* [Assignment] For the data below, transcribe the part that opens with the line containing "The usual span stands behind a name" and closes with the line containing "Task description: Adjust", exactly and with no pictures.

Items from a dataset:
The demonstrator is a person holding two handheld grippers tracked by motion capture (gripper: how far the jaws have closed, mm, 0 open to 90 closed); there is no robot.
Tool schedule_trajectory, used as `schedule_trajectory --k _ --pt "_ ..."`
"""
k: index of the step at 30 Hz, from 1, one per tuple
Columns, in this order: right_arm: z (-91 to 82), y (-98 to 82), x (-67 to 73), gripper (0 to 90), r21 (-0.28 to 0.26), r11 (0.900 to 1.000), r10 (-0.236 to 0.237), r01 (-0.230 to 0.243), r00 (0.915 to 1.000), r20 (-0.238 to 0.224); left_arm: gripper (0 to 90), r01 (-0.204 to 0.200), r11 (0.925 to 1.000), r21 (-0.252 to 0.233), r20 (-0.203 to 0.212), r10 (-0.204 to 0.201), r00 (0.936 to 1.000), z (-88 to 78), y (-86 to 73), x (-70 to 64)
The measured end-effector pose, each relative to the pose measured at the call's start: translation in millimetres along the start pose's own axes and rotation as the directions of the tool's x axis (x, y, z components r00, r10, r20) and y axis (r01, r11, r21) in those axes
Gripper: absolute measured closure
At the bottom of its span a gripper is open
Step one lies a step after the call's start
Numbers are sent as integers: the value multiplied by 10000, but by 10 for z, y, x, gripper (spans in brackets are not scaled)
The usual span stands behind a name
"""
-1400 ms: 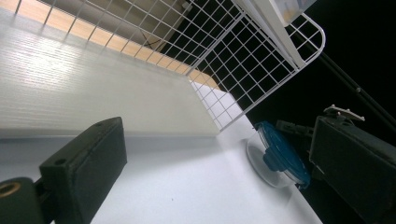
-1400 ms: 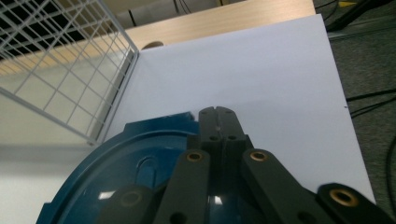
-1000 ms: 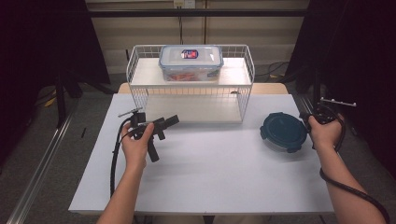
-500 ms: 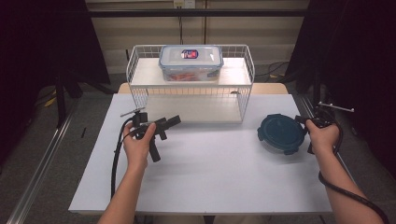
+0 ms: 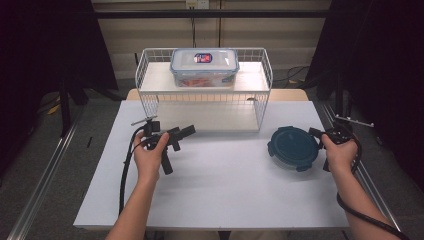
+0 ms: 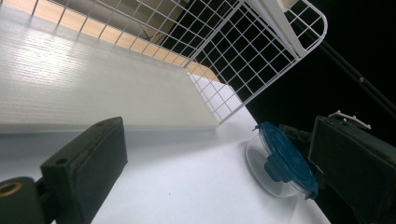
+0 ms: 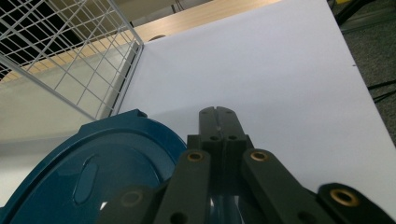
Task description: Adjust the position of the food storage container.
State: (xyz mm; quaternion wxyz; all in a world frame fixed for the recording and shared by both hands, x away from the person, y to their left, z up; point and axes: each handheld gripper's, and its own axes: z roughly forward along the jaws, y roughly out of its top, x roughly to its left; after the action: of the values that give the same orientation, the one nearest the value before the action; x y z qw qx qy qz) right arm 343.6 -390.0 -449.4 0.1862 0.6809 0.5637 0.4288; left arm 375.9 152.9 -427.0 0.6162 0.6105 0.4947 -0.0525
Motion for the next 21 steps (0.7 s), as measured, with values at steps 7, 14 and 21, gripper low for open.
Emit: schedule_trajectory --k 7,14,21 --pt "-129 -3 -49 900 93 9997 -226 222 9988 426 41 108 9999 -67 34 -108 9999 18 -9 -11" --pt "-182 -95 -87 900 312 9995 -50 39 9994 353 41 -100 9999 71 45 100 9999 28 -4 -12" --pt "-242 -178 -75 900 86 9998 172 -175 9992 358 42 -1 10000 98 74 0 10000 61 -17 -34"
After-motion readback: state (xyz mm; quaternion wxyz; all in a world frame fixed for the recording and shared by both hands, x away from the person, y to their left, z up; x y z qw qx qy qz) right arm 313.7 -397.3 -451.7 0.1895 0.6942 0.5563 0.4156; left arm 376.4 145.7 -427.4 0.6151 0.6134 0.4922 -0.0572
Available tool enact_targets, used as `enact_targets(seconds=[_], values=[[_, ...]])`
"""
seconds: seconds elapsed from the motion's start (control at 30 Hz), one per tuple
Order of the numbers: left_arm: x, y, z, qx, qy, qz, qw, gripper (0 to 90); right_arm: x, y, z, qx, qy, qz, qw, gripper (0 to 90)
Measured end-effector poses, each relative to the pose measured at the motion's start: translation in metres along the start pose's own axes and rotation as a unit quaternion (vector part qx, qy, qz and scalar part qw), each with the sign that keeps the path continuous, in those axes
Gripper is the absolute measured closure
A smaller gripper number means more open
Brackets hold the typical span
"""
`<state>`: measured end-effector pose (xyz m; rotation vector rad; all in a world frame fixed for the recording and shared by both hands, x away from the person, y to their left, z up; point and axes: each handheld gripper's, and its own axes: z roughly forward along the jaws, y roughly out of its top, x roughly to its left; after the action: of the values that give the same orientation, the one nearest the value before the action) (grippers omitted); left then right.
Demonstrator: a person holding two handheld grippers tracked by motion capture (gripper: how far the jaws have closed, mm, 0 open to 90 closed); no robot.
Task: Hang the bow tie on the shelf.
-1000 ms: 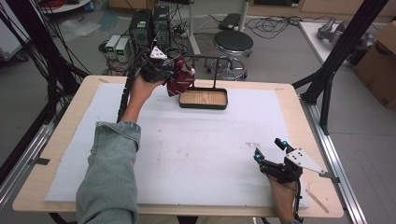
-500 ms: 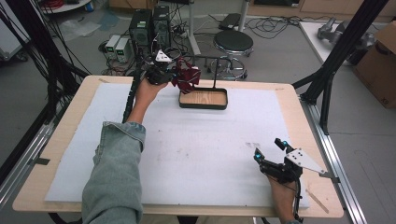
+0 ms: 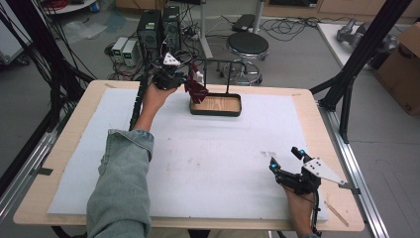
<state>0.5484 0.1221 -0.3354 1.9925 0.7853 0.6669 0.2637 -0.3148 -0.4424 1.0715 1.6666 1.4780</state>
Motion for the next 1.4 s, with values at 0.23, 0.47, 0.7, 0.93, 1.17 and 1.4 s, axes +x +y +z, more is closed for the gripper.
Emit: enact_targets(seconds=[0.23, 0.47, 0.7, 0.93, 1.17, 1.4], values=[[0.003, 0.002, -0.010, -0.010, -0.001, -0.004, 0.9999, 72.4, 0.000, 0.000, 0.000, -0.001, 0.000, -0.002, 1.0000, 10.9], [0.007, 0.004, -0.028, -0.027, 0.006, -0.003, 0.9996, 71.6, 0.000, 0.000, 0.000, -0.001, -0.001, -0.002, 1.0000, 10.9], [0.012, 0.006, -0.052, -0.052, 0.014, -0.003, 0.9986, 69.4, 0.000, 0.000, 0.000, 0.000, -0.003, 0.000, 1.0000, 11.0], [0.018, 0.005, -0.081, -0.077, 0.014, -0.014, 0.9968, 65.6, 0.000, 0.000, 0.000, 0.000, -0.005, 0.000, 1.0000, 10.9], [0.019, 0.000, -0.112, -0.106, 0.012, -0.019, 0.9942, 60.3, -0.001, 0.000, 0.000, 0.000, -0.007, 0.001, 1.0000, 10.9], [0.019, -0.010, -0.144, -0.135, 0.011, -0.035, 0.9902, 50.5, -0.002, 0.000, 0.000, 0.000, -0.008, 0.006, 1.0000, 10.9]])
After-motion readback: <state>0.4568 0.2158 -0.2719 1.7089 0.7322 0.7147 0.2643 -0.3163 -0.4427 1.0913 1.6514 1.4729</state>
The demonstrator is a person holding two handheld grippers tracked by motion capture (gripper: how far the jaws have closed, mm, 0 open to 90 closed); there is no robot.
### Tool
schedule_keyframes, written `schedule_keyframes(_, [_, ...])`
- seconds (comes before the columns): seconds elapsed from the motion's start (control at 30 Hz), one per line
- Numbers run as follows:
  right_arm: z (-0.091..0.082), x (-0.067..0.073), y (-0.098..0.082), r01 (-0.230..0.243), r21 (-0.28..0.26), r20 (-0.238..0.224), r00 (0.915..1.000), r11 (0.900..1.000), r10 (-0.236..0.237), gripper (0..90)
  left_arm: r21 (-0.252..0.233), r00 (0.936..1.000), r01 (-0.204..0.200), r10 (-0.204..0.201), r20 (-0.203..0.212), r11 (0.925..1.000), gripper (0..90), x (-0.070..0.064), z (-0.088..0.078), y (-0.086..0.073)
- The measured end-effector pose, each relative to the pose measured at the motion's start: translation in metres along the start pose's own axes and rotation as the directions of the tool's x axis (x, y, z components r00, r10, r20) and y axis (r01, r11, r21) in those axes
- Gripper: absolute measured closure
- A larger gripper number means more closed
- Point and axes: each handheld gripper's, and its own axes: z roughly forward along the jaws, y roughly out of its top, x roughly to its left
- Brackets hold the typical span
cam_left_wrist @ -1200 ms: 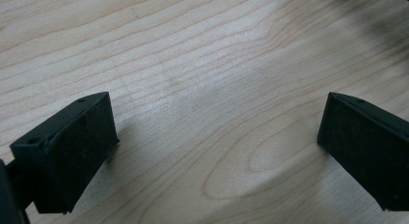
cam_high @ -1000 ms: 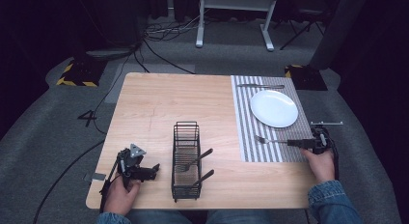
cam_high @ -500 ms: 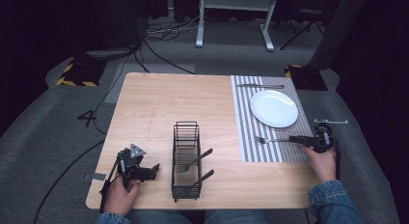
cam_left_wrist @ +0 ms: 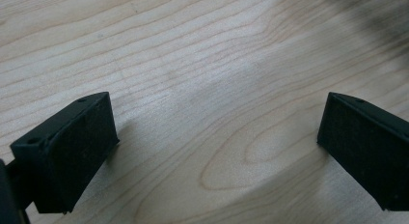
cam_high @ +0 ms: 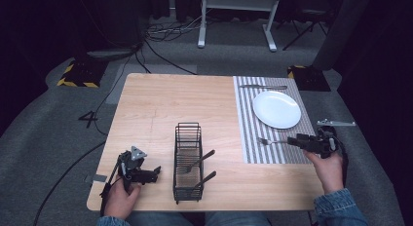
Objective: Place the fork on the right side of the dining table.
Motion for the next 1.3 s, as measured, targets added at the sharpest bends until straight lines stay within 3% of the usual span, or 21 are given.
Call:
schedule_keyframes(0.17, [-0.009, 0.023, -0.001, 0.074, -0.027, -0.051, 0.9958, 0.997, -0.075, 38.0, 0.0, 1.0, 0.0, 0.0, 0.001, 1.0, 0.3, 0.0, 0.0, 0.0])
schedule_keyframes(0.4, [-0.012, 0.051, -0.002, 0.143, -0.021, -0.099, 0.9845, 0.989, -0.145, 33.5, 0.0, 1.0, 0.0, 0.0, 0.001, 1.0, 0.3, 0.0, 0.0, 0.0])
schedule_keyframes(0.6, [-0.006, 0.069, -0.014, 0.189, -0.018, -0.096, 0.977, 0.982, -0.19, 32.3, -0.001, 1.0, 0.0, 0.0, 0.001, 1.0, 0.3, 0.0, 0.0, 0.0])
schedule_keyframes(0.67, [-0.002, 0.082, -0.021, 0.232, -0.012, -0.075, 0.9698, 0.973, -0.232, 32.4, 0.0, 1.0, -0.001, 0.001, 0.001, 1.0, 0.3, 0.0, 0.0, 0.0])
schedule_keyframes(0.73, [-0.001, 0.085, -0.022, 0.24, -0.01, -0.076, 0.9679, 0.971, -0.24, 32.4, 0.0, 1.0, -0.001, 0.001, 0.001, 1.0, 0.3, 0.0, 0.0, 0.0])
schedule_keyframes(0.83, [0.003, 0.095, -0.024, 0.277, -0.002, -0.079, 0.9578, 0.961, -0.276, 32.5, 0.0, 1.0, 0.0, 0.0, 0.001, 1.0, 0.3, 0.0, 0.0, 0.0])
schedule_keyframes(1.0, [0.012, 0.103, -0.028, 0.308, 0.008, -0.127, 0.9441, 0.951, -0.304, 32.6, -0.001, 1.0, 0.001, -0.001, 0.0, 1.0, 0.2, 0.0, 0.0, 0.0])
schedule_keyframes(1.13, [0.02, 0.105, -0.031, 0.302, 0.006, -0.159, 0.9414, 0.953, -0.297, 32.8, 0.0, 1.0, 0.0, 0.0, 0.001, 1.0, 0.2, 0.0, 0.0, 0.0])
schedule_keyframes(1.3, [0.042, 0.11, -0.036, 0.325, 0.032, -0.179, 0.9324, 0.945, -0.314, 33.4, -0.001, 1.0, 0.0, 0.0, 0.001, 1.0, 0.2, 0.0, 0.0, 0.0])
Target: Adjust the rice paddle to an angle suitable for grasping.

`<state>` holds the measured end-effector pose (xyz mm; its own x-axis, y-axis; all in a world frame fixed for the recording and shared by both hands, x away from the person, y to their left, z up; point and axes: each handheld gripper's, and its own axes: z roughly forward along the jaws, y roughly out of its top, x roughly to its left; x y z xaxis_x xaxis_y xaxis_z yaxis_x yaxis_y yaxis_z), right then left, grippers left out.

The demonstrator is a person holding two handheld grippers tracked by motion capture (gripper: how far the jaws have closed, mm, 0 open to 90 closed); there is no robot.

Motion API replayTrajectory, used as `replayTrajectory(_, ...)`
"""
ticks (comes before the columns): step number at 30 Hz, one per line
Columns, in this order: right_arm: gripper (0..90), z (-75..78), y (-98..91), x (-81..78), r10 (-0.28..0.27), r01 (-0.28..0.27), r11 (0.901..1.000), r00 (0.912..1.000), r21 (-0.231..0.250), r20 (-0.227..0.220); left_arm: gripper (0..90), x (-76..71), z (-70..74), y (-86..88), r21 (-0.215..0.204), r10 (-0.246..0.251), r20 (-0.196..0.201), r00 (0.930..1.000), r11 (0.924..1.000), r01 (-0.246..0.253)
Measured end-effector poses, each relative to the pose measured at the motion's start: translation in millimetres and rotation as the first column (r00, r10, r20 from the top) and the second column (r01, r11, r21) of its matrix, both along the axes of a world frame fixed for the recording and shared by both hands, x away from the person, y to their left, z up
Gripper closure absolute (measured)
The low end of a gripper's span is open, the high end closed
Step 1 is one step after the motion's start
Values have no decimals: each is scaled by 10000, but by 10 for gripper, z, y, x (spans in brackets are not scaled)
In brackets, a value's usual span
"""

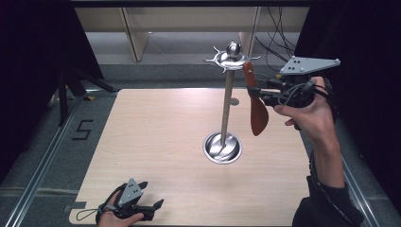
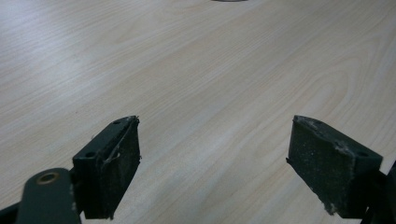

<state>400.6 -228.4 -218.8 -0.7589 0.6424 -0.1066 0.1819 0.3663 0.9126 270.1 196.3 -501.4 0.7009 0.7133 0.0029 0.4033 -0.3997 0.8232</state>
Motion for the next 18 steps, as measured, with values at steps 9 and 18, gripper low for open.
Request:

* [Exercise output]
The usual span stands behind a name
"""
-1400 ms: 
-1400 ms: 
-1000 ms: 
-500 ms: 
+0 ms: 
+0 ms: 
+0 ms: 
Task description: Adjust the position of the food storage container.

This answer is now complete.